Directions:
Your job with the data below is to output exactly the lines from the one holding "work sheet at" down to the one holding "In picture 2 the", both included, and no others.

━━━━━━

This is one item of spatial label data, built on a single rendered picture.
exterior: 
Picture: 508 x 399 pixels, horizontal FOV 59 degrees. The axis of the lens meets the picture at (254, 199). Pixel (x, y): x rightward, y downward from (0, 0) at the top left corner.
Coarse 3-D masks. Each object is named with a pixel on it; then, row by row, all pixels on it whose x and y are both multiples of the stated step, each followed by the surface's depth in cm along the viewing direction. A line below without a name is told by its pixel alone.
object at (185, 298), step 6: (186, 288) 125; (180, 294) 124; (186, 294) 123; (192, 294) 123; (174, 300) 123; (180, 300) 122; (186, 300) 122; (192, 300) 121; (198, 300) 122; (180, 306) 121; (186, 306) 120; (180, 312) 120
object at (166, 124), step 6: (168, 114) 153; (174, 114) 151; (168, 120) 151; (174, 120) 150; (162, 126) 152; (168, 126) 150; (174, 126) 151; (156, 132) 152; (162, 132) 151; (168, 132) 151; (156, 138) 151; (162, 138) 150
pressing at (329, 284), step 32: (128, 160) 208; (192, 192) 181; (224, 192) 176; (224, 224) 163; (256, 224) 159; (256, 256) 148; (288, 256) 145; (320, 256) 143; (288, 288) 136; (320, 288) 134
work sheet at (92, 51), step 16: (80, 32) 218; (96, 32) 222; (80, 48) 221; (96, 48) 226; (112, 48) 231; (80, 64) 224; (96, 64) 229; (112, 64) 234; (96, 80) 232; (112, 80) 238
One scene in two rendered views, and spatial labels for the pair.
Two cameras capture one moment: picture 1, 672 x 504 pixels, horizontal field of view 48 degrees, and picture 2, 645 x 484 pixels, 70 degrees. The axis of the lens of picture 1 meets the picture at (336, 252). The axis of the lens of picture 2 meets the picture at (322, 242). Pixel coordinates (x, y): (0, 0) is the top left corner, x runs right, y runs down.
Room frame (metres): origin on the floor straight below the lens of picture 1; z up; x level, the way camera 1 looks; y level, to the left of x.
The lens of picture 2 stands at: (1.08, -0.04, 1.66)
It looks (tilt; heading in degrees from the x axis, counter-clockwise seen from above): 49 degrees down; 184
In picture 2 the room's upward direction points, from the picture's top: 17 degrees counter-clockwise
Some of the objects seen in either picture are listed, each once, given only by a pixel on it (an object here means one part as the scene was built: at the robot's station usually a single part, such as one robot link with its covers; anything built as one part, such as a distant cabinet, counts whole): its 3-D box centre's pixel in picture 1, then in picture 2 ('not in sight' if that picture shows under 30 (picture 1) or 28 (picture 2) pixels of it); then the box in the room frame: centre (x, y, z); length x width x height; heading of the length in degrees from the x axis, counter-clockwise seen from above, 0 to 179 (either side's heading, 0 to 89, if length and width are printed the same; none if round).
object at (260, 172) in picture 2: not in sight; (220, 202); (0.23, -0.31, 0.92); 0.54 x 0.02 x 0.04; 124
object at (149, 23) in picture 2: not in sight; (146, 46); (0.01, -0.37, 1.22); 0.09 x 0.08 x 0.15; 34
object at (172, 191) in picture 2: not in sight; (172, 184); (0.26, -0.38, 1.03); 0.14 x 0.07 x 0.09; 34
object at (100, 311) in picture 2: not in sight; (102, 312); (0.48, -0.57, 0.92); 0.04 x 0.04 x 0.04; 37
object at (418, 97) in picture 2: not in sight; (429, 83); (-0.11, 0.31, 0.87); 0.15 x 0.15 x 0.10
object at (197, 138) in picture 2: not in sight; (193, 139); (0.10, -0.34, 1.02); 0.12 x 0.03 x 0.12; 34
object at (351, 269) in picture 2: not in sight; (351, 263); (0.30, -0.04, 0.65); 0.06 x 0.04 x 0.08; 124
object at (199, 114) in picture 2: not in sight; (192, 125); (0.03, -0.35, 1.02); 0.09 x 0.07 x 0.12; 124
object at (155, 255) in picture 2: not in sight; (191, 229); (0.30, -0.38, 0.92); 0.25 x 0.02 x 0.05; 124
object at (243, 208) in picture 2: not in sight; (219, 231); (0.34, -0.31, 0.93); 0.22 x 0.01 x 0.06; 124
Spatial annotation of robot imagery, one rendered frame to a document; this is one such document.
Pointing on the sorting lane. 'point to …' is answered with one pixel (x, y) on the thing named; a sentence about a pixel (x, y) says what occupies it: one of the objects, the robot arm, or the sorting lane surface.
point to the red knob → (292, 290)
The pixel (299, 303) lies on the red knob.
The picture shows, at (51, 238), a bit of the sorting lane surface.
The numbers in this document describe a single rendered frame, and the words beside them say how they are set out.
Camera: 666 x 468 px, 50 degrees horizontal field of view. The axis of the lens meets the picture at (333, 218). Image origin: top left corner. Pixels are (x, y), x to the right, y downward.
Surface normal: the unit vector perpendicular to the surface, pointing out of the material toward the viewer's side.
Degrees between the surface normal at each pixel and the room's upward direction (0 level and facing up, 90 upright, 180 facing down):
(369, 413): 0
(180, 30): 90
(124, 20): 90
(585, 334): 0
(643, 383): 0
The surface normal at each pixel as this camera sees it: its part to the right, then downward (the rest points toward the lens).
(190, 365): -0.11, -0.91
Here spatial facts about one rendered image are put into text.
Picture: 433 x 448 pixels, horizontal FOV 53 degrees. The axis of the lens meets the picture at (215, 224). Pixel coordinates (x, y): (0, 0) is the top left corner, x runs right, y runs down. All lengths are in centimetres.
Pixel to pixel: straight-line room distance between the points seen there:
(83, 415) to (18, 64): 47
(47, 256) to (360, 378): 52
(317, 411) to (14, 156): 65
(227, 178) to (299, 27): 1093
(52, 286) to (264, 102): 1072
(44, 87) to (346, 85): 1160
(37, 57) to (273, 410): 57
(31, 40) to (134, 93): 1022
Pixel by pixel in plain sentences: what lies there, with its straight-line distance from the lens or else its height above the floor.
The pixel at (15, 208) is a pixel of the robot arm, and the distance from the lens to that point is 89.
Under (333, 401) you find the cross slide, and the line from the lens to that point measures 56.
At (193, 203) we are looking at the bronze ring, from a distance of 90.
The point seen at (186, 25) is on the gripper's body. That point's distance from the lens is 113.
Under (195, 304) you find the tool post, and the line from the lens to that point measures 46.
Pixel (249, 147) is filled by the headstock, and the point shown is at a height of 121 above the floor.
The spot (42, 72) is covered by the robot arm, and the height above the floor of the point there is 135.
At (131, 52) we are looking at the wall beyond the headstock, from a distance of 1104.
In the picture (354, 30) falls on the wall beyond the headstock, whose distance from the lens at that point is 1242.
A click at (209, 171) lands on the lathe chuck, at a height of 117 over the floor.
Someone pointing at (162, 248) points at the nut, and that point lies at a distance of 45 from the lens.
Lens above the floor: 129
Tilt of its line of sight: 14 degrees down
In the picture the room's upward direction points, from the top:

━━━━━━

Solution below:
work sheet at (92, 51), step 16: (80, 32) 218; (96, 32) 222; (80, 48) 221; (96, 48) 226; (112, 48) 231; (80, 64) 224; (96, 64) 229; (112, 64) 234; (96, 80) 232; (112, 80) 238
One scene in two rendered views, and spatial labels for the pair.
Two cameras capture one moment: picture 1, 672 x 504 pixels, horizontal field of view 48 degrees, and picture 2, 645 x 484 pixels, 70 degrees. The axis of the lens of picture 1 meets the picture at (336, 252). The axis of the lens of picture 2 meets the picture at (322, 242). Pixel coordinates (x, y): (0, 0) is the top left corner, x runs right, y runs down.
Room frame (metres): origin on the floor straight below the lens of picture 1; z up; x level, the way camera 1 looks; y level, to the left of x.
The lens of picture 2 stands at: (1.08, -0.04, 1.66)
It looks (tilt; heading in degrees from the x axis, counter-clockwise seen from above): 49 degrees down; 184
In picture 2 the room's upward direction points, from the picture's top: 17 degrees counter-clockwise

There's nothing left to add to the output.